Polytetrafluoroethylene (PTFE) has shown an outstanding lubricity as a solid lubricant, but its application is limited due to its low-mechanical strength and high-wear rate. In this study, core-shell nanoparticles were synthesized using PTFE as the core and polymethylmethacrylate (PMMA) as the shell. The formed core-shell nanocomposites by leveraging the core-shell nanoparticles as basic structural units exhibit remarkable enhancement on uniformity, tensile strength, and wear resistance, compared to mechanically mixed composites with the same composition. Our experiments demonstrated the following results: (1) Owing to the excellent uniformity, the maximum tensile strength of core-shell nanocomposites was 62 MPa, three times higher than that of mechanically mixed composites. (2) The composite matrix formed by PMMA shell had better reinforcement and protection effect on inner PTFE phase, resulting in a reduced wear rate of 0.3x10(-5)mm(3)/(N m), one order of magnitude lower than that of mechanically mixed composites. (3) The friction coefficient and interfacial mechanical properties of the core-shell nanocomposites at different temperatures have been systematically studied to get insights into lubrication mechanisms.
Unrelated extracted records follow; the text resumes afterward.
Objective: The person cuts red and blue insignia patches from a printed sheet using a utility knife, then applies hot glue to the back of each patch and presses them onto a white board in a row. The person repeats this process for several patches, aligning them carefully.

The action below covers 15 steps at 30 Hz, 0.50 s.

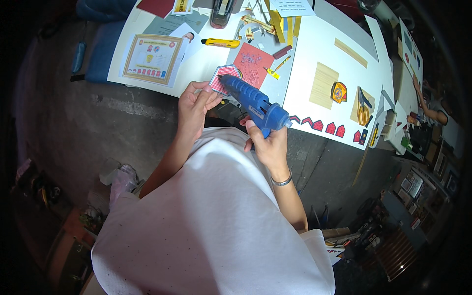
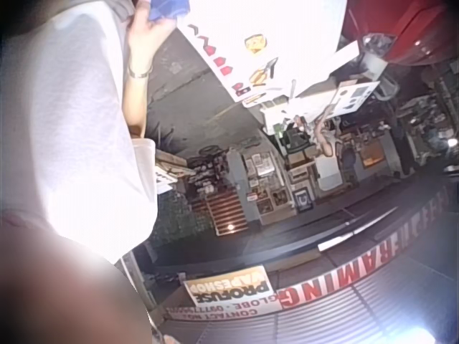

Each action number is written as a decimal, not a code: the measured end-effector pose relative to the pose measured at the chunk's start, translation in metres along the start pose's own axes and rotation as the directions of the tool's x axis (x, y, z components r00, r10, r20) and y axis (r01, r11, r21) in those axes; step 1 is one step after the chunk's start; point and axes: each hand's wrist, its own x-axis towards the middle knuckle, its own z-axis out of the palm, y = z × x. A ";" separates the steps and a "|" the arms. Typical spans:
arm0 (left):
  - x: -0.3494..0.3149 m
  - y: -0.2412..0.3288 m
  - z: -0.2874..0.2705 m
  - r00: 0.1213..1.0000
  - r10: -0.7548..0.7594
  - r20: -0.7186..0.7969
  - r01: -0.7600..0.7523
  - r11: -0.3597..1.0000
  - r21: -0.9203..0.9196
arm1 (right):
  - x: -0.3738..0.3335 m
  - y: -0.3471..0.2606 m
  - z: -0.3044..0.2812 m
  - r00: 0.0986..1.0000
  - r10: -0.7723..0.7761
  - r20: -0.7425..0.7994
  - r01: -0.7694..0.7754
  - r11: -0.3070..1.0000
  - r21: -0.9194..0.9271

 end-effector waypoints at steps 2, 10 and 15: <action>0.000 0.000 0.000 1.000 0.005 0.008 -0.005 1.000 -0.001 | 0.000 0.000 0.000 1.000 0.000 0.006 0.000 1.000 -0.013; 0.001 -0.002 -0.003 0.999 0.003 0.037 -0.002 1.000 -0.019 | -0.001 0.002 -0.002 1.000 -0.013 0.020 0.014 0.999 -0.036; 0.001 -0.001 -0.003 0.999 0.007 0.036 -0.005 0.999 -0.049 | -0.003 0.001 0.000 1.000 0.016 0.005 -0.016 1.000 -0.014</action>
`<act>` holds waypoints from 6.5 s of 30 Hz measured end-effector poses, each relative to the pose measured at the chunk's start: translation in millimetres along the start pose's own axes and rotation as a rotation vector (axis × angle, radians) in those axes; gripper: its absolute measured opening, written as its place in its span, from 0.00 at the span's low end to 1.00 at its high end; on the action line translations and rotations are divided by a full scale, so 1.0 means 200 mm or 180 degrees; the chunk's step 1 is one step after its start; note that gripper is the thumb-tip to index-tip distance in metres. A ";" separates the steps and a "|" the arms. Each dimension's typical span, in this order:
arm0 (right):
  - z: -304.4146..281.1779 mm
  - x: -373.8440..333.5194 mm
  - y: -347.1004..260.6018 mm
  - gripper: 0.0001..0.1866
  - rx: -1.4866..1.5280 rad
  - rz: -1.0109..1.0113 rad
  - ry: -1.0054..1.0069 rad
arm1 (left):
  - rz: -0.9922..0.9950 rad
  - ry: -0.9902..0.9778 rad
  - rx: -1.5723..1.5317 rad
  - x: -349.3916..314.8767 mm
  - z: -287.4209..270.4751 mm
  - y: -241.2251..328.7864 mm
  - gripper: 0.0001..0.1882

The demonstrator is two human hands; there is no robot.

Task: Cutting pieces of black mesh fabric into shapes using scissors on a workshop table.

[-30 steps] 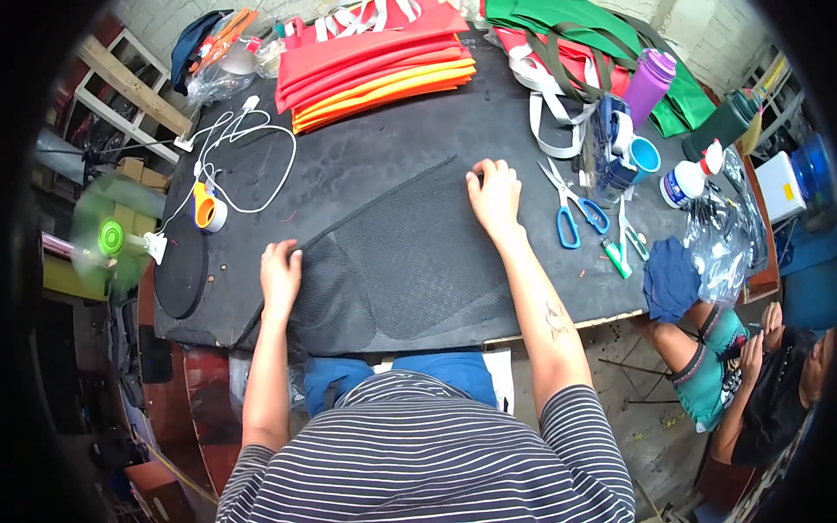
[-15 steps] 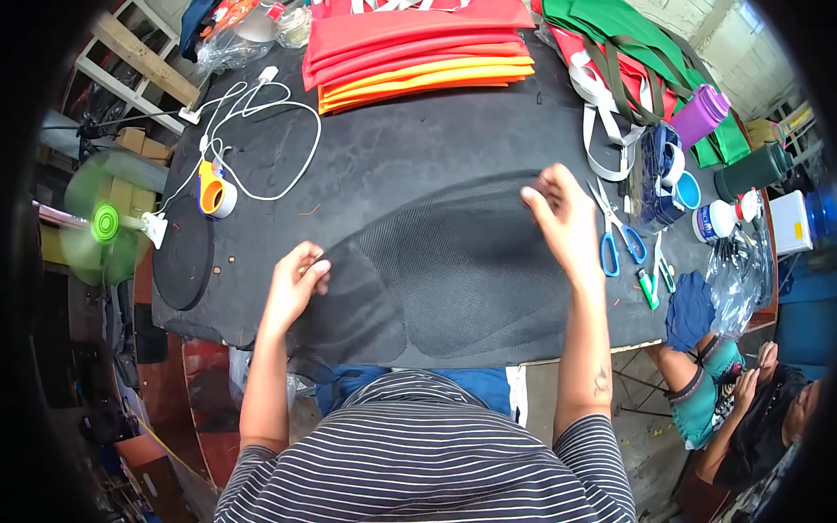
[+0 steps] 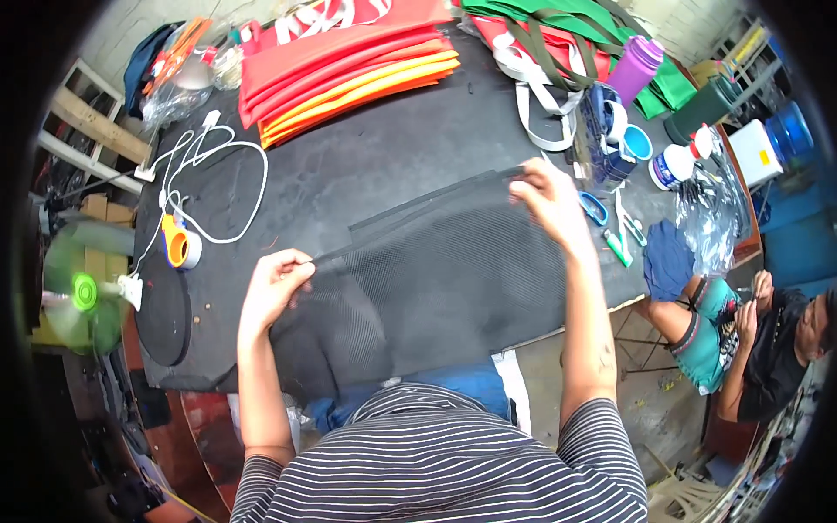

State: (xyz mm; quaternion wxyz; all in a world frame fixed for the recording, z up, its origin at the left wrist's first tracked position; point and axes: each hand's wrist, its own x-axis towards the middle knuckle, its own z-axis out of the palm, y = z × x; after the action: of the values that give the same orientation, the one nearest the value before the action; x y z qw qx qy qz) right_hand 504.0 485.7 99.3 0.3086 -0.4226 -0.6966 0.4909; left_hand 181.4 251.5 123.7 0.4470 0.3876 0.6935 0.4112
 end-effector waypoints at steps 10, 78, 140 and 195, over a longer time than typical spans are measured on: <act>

It is proved that the temperature can decrease the modulus and increase the interfacial adhesion as well as the loss tangent of the core-shell nanocomposites, thus affecting the lubrication properties in multiple ways.

Automated summary

In this study, core-shell nanoparticles composed of PTFE as the core and PMMA as the shell were synthesized to improve the uniformity, tensile strength, and wear resistance of the resulting core-shell nanocomposites. The experiments demonstrated enhanced mechanical properties and reduced wear rate of the core-shell nanocomposites compared to mechanically mixed composites with the same composition. The study also investigated the effects of temperature on the friction coefficient and interfacial mechanical properties of the core-shell nanocomposites.